There is some China bashing but it's an informative article and it was hard to know what to quote.

Based in Shenzhen, the hub of China’s electronics industry, BYD has shown how Chinese carmakers can tap the country’s dominance of electrical products. No company has benefited as much from China’s embrace of battery-electric cars and plug-in gasoline-electric cars. These vehicles together make up 40 percent of China’s car market, the world’s largest, and are expected to be more than half next year.

Like most Chinese automakers, BYD doesn’t sell its cars in America because Trump-era tariffs remain in place, but BYD does sell buses in the United States. BYD is leading China’s export push in electric cars, and is rapidly building the world’s largest car carrier ships to transport them. The first of the ships, the BYD Explorer No. 1, is on its maiden voyage from Shenzhen with 5,000 electric cars on board, and is expected to arrive in the Netherlands by Feb. 21.

[...]

China has built enough factories to make more than twice as many cars as its market can buy. That has led to a price war in China, particularly between BYD and Tesla, with discounting that has inflicted heavy losses. One of BYD’s newest models, the subcompact Seagull, starts at less than $11,000.

[...]

BYD has a lingering advantage over Tesla: Mr. Wang’s decision by 2011 to develop plug-in hybrid cars, which account for nearly half of BYD’s sales.

  • supafuzz [comrade/them]
    hexbear
    12
    4 months ago

    We've gotten very occasional spurts of Chinese car imports in Colombia so I've had a chance to sit in a few different models across a decade+ of model years. Like Kia/Hyundai, the early ones were real real rough, and each subsequent generation I've seen has been more impressive.

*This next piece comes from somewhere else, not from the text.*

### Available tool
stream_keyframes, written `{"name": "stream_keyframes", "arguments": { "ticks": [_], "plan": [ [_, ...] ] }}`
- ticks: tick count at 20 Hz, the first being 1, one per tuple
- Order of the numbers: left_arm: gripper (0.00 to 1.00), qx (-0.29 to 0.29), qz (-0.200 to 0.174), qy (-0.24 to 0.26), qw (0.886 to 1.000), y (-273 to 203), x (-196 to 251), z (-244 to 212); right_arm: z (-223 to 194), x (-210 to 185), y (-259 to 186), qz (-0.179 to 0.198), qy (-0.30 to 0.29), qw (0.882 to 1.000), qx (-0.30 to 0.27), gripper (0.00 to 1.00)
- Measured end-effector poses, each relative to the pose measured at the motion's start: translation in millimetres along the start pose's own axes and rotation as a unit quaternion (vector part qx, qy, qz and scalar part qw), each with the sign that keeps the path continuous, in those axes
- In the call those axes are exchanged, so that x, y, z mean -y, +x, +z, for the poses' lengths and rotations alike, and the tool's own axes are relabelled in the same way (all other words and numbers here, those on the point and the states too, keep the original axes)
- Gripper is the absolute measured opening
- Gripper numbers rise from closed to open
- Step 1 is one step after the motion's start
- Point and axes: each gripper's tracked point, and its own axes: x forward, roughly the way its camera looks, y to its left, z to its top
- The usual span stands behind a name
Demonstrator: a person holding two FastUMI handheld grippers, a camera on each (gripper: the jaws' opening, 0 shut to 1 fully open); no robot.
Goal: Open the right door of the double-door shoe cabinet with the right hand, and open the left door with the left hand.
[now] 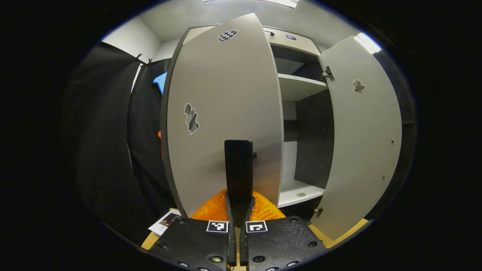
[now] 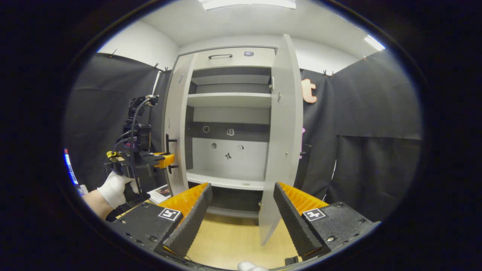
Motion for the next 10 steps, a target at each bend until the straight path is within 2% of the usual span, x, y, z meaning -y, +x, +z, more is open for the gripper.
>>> {"name": "stream_keyframes", "arguments": {
  "ticks": [9,10],
  "plan": [
    [0.02,0.0,0.026,0.005,1.0,-35.9,-43.3,-5.1,-3.8,-43.1,-9.2,0.031,0.003,1.0,-0.001,1.0],
    [0.0,0.0,0.025,0.003,1.0,-43.7,-46.9,-6.5,-3.7,-47.2,-9.3,0.034,0.003,0.999,-0.001,1.0]
  ]
}}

    I really, really want to see China's low cost electric subcompacts take off here, especially in Bogotá. Colombia has terminal carbrain, and replacing all the cars with electrics wouldn't solve the nightmarish traffic problems, but at least things would be quieter and the air would be cleaner.

    • regul [any]
      hexbear
      3
      4 months ago

      When I was in Bogota a couple years ago I saw very little ebike adoption but a ton of gas-powered bikes. Have ebikes gotten any more penetration lately?

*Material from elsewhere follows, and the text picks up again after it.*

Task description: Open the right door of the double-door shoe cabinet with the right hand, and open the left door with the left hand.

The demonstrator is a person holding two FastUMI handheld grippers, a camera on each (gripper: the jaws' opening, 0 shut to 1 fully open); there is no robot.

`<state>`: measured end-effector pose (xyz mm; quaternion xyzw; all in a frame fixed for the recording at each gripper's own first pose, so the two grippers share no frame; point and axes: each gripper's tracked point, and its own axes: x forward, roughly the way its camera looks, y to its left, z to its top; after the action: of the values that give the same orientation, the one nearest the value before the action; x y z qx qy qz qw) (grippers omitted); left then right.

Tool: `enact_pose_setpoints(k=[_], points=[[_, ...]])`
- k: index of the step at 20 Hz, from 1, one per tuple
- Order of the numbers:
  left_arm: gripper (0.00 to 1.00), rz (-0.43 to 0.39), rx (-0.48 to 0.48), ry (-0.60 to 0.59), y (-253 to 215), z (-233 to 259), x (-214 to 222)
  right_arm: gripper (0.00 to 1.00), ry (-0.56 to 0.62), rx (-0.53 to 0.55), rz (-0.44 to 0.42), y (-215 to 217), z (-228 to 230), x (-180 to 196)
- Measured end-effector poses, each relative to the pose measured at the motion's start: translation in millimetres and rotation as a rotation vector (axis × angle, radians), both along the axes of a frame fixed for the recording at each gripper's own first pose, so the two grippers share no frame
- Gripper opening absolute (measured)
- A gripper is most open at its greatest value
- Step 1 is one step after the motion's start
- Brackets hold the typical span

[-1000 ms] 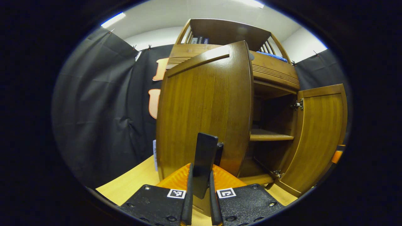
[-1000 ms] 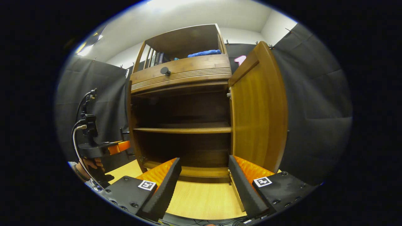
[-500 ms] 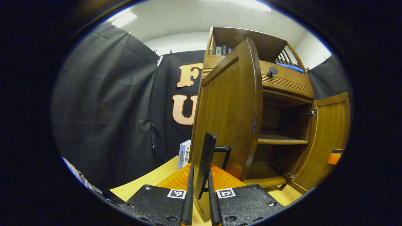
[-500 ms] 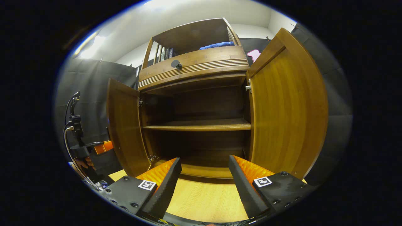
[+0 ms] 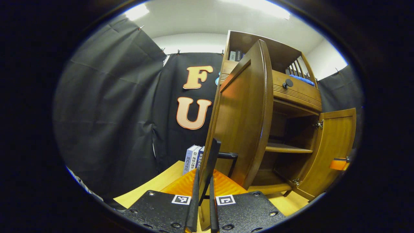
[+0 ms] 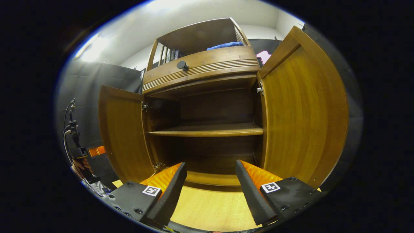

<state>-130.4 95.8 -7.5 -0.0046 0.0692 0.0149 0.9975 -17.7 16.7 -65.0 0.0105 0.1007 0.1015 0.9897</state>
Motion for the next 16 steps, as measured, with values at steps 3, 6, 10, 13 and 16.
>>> enact_pose_setpoints(k=[3, 6, 10, 13, 16], points=[[0.15, -0.061, -0.007, 0.017, 19.5, 2.4, 3.5, 0.97, -0.002, 0.004, -0.020, -4.1, 2.9, -0.3], [0.18, -0.125, -0.030, 0.021, 34.1, 3.1, 6.5, 0.98, -0.006, 0.008, -0.042, -6.7, 3.7, -2.3], [0.22, -0.190, 0.058, 0.012, 49.3, 6.6, 10.5, 0.97, -0.016, 0.004, -0.067, -4.5, 10.7, -3.5], [0.22, -0.225, 0.051, 0.023, 60.1, 8.9, 15.8, 0.97, -0.020, 0.001, -0.070, 2.6, 13.3, -8.2], [0.22, -0.240, 0.052, 0.023, 62.2, 8.8, 14.6, 0.97, -0.011, -0.010, -0.065, 11.1, 11.6, -9.7]])
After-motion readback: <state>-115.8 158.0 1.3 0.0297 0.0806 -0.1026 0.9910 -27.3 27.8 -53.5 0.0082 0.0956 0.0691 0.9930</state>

      • supafuzz [comrade/them]
        hexbear
        5
        4 months ago

        I haven't been back to Bogotá in a minute (live in a different part of the country now) but I doubt it. A lot of the people on powered bikes are delivery drivers for exploitative apps (if you've got "real" job you can afford a motorcycle or a scooter) and are probably working a longer day than a battery can be relied on for. Gas is expensive but not that expensive when you're only buying a half gallon at a time. There hasn't been much/any progress on public charging infrastructure.